By the time we returned to the deck, Mark and Bryan had two white birds in the scope. It must have been a strong scope, because I couldn’t see anything white out there with my naked eye.
Were these snow geese or whoopers? Both are pure white with black-tipped wings that don’t show unless they fly.
Of course, with a way to compare size, identification would be obvious. Snow geese are about 2 feet high and both sandhill cranes and whoopers stand about 5 feet tall.
When we could make out sandhills standing next to the white birds, we knew we’d found the whooping cranes.
As I looked through the scope, they flapped their huge and wonderfully flexible wings. Just like in the movies. We all got a good look before they moved deeper into the brush.
There were no other people with whom to share the moment.

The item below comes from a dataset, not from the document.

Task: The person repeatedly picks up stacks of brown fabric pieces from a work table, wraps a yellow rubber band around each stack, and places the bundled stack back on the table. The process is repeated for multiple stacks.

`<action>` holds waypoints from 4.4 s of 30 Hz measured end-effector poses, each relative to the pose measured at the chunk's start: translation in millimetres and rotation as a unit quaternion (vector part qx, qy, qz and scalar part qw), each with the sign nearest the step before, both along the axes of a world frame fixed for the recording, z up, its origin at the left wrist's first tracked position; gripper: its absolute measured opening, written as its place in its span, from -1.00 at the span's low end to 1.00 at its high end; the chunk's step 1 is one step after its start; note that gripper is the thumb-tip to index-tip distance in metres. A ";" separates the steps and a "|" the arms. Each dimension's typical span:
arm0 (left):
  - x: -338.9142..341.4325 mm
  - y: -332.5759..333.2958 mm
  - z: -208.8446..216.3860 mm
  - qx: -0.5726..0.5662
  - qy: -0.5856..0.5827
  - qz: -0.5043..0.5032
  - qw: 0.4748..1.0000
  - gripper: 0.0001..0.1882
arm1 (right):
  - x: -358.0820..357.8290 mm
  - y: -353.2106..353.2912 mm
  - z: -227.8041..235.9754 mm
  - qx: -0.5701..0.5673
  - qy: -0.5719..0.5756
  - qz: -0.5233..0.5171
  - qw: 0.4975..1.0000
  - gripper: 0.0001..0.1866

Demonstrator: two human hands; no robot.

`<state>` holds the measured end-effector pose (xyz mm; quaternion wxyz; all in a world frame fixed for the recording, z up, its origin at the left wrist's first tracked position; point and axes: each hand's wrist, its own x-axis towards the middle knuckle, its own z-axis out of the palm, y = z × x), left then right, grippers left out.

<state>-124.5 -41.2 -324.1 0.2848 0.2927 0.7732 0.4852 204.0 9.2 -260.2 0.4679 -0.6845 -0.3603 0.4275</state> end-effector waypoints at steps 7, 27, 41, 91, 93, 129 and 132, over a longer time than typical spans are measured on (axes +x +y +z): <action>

A steady line of cars lumbered past in the dusk behind us, like elephants, headlights to tail lights. It’s doubtful anyone else not on the deck would have had the angle needed to see the whooping cranes.
We were not entirely alone, however. Occasional sandhills making their “craa-k” calls, flapped just a few yards over our heads. For one evening, we were privileged to be in the right place at just the right time.
Conservation note: Whooping crane reintroduction has not been very successful because the whoopers imprint too well on the sandhills and haven’t been procreating in the wild. The U.S. Fish and Wildlife Service has decided to put all its crane eggs into the eastern flock instead.
Refuge visitors, as well as locals who enjoy the economic prosperity brought by crane watchers, are petitioning the service to change its mind—and re-evaluate its propagation methods.
Planning a Trip to Bosque del Apache
Check for updates at http://www.fws.gov/refuge/bosque_del_apache.
Location: About 17 miles south of Socorro, New Mexico. On I-25, follow signs at Exit 139.
Hours: One hour before sunrise to one hour after sunset. Visitor center open year round, 8-4 p.m.
Fees: To drive the tour loop–$5.
Seasons: November through mid-February is the peak for bald eagles, cranes, snow geese, other waterfowl and bird watchers. Migration and nesting seasons cover the rest of the year and are also worth visiting.